If your toddler, like mine, is a fussy eater then you’ll be very thankful for these top tips from Zoe Bingley-Pullin Australian Avocados’ resident nutritionist.
Top tips for parents of fussy eaters! By Zoe Bingley-Pullin
Zoe Bingley-Pullin is Australian Avocados’ resident nutritionist and a passionate supporter of the Eating My Colourful Vegies and Fruit early childhood learning program designed to get toddlers eating a wide range of foods to ensure healthy eating habits for life.
Here are her top tips for parents who want to encourage their fussy kids to taste nature’s rainbow.
1. Get kids involved! Ask your child to help with the preparation of a meal as they will make food a fun thing and your child is more likely to eat a meal he or she has helped to make.
2. Invite friends to tea. By inviting one of your child’s friends over for a meal, you will help create a feeling of festivity at the table and this often encourages a fussy eater to overcome some of their usual barriers around certain foods.

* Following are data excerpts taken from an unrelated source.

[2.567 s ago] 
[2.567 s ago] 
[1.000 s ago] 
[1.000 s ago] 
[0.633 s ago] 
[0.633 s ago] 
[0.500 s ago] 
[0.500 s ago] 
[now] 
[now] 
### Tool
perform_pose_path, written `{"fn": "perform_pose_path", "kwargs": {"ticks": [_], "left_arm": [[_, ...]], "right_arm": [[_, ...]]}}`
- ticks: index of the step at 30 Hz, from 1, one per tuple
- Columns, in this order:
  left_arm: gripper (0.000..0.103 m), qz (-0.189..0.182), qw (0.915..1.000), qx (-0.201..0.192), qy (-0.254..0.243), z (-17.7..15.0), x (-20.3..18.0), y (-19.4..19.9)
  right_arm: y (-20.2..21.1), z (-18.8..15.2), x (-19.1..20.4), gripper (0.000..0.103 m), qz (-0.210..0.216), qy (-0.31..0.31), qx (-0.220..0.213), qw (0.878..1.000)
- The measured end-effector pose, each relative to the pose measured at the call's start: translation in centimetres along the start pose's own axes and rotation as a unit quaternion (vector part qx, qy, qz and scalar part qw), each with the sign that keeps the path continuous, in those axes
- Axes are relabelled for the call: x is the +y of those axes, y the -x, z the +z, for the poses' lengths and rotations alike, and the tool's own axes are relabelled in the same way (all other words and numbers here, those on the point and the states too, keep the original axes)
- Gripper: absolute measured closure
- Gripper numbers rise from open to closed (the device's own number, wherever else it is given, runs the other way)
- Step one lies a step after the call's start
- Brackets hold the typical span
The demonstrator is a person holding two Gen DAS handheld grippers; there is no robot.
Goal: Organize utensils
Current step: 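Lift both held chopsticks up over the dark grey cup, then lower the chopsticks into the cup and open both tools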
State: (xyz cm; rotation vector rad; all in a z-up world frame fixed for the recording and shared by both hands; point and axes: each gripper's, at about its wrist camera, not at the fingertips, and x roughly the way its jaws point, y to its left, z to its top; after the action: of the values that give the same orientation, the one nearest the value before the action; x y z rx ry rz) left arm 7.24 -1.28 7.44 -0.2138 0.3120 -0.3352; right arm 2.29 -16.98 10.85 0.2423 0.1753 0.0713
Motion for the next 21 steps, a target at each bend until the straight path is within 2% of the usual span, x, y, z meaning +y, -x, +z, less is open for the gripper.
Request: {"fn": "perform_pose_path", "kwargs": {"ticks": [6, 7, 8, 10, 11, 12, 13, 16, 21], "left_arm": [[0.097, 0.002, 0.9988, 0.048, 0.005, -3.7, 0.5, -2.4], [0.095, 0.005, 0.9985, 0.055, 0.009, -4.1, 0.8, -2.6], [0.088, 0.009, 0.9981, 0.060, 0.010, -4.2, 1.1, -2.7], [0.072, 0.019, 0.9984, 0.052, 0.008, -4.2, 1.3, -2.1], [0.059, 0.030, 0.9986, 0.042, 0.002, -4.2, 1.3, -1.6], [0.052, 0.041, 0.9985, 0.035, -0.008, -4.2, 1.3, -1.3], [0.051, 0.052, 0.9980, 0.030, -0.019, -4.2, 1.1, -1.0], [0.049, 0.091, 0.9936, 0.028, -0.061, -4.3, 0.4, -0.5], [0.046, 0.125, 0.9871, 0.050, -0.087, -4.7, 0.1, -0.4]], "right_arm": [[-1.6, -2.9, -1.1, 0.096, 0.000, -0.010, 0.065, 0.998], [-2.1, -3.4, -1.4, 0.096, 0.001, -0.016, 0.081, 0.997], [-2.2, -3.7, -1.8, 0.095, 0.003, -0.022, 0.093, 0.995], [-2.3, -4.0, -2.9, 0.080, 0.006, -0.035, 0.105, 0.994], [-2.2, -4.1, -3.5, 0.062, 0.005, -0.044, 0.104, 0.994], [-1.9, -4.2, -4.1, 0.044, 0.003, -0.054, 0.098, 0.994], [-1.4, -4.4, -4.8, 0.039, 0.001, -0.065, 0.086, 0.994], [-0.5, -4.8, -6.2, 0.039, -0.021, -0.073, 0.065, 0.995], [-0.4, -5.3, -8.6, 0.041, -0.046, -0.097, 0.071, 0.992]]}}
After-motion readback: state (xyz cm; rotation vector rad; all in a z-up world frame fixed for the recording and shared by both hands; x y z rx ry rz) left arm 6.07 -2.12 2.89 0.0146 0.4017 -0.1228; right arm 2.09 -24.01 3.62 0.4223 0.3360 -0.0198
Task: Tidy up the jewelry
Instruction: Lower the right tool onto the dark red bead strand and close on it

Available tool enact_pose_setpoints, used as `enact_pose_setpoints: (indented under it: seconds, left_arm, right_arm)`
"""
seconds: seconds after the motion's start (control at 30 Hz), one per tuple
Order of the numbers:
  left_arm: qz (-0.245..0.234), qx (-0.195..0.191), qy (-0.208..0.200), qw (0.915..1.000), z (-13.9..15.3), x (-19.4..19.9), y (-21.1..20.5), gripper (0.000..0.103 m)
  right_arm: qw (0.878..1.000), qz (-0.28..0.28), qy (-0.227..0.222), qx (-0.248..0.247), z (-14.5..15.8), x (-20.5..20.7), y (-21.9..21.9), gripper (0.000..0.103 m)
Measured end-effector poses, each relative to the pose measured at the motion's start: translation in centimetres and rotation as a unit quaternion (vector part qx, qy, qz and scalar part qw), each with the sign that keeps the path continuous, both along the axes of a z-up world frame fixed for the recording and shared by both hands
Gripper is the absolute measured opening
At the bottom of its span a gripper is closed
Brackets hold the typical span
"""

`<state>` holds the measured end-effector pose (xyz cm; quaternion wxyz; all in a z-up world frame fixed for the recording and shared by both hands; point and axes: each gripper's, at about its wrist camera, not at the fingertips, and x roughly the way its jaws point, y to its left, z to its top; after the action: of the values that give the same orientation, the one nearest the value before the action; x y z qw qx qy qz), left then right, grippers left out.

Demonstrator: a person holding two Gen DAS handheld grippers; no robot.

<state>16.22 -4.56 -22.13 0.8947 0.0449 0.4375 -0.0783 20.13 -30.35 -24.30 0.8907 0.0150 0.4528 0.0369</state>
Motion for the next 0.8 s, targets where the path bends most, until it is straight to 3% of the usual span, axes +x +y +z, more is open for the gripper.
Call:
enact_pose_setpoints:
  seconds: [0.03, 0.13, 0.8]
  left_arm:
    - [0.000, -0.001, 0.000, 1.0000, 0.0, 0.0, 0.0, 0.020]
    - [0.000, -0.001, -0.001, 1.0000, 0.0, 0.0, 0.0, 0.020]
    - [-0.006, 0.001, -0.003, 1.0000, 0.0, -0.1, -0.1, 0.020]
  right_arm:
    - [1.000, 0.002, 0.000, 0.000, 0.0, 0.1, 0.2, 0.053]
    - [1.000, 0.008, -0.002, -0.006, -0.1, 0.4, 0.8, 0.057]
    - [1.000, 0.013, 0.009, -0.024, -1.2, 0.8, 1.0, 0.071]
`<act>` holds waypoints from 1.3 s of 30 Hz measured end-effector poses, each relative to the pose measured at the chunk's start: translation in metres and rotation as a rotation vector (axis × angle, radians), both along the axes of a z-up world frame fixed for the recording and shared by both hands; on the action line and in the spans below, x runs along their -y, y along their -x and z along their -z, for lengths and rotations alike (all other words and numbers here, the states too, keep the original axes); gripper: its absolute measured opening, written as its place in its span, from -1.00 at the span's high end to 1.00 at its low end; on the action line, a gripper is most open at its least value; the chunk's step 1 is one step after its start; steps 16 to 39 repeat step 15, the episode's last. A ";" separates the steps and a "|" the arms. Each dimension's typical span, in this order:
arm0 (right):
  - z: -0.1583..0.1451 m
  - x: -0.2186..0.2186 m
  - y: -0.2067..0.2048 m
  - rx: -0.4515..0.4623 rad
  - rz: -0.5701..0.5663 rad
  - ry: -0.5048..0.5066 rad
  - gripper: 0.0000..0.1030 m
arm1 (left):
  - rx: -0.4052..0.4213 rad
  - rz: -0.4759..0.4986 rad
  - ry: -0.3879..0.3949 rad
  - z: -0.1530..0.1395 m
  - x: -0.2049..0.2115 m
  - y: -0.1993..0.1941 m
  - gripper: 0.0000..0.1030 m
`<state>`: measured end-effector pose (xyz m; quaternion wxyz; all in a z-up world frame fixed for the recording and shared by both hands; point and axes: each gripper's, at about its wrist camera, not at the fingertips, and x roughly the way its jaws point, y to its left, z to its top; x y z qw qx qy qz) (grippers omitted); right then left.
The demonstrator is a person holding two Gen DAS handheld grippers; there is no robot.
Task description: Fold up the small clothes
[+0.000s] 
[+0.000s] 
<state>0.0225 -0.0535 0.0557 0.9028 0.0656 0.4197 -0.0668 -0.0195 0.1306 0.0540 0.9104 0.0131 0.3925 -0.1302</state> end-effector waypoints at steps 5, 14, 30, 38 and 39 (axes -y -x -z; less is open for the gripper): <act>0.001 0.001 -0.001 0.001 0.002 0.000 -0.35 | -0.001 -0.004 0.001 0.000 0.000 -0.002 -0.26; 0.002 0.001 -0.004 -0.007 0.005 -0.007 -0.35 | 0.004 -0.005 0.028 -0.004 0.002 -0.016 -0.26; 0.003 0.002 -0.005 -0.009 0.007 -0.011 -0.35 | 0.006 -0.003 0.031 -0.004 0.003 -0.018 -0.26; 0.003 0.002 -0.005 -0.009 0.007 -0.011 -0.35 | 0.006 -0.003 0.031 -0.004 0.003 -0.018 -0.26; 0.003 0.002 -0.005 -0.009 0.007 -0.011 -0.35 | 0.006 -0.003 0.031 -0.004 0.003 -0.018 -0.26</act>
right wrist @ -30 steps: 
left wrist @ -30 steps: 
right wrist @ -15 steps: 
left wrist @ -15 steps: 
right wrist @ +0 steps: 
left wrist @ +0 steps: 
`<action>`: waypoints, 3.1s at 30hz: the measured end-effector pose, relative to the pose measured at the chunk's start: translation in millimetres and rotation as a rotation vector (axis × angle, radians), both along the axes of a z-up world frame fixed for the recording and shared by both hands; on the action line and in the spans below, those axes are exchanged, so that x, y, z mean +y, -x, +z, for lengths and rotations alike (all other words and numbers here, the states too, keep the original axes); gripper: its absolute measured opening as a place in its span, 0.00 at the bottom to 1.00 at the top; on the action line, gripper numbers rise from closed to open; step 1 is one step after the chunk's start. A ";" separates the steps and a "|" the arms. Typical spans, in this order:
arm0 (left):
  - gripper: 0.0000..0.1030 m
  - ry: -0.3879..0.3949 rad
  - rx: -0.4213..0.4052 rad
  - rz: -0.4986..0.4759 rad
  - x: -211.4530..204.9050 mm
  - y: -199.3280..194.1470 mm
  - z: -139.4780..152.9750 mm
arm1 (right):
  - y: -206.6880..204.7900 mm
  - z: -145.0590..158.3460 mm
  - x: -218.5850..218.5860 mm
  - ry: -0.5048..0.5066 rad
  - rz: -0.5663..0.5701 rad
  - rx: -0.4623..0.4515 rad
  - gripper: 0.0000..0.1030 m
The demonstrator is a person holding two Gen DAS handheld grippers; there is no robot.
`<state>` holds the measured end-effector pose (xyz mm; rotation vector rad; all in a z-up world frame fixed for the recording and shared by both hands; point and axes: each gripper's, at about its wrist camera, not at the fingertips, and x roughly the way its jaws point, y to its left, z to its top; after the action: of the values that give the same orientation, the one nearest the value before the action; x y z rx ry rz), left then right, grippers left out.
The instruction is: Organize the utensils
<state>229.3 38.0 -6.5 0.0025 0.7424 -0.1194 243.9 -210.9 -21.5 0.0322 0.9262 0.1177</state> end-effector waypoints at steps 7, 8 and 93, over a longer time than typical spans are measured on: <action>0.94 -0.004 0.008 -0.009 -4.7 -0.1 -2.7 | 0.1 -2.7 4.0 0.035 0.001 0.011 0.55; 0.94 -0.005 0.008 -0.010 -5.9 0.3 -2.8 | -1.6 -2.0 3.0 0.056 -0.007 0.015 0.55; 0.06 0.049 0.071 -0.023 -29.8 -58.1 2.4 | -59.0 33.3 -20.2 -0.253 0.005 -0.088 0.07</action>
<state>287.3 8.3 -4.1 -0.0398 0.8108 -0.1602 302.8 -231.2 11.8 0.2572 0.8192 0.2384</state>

3. Lead by example. If you’re a fussy eater then you may have to make peace with the idea that your child may be a fussy eater too. Be a good role model and try to expand your diet to show your little one that you enjoy a wide variety of foods.
4. Keep a schedule. By doing this you will be setting regular habits for eating and establishing rules around what is expected at meal times.
5. Add colour and fun. Food needs to look interesting to entice toddlers so include different colours and textures on their plates and ask them what they like about the foods to help reinforce positive associations with healthy foods.
6. Encourage self-feeding. Being actively involved in eating, rather than sitting passively receiving food, will encourage your toddler to take an interest in the food he or she is being served.
7. Find a food your child likes to eat from each food group. If your child doesn’t like milk, try offering yoghurt or cheese.
8. Change the scenery. For example, why not try introducing new foods at a picnic or offer cold meats, bread, raw veggies (grated) and salad on a mixed plate.
9. Be realistic. Your child is not a small adult and you can’t expect them to eat like an adult. Remember that kids need to try something several times to establish a taste preference so make sure you let them try something several different ways over time to help get them accustomed to the flavour.
10. Don’t force your toddler to eat. Serve child-size meals, three small meals a day and one to two small snacks in between.